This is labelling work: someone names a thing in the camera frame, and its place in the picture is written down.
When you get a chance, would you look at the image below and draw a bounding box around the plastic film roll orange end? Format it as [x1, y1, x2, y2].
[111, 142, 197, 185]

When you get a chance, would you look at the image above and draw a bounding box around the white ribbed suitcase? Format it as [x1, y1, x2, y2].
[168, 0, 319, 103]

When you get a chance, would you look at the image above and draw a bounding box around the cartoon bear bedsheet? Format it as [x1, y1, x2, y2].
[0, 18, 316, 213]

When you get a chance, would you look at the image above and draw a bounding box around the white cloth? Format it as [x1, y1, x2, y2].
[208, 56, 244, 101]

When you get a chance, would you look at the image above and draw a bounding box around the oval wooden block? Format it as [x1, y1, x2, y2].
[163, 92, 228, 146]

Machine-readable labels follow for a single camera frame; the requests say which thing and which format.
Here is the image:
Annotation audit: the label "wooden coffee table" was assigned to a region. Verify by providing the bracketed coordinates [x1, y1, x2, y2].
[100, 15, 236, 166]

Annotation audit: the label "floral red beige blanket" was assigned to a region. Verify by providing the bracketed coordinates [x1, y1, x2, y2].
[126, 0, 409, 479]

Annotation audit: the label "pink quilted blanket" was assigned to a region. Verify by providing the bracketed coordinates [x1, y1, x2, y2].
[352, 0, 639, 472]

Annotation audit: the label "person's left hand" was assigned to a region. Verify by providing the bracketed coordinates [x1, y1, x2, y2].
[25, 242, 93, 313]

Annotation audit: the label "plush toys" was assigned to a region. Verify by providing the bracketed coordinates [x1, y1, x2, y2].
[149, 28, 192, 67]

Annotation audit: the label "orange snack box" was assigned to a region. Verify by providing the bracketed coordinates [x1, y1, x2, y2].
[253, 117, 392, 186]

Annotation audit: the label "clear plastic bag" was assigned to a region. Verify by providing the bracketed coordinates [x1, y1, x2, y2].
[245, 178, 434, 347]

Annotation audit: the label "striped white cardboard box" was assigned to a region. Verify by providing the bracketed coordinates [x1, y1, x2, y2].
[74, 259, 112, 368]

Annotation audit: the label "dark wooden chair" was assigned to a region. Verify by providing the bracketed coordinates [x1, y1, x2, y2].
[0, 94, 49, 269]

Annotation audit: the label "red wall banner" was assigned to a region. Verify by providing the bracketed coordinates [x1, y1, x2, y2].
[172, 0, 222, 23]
----
● EXERCISE
Among the entries above, how many lines hold the word "frame"? Reply with only that number.

● RESULT FOR THIS TASK
2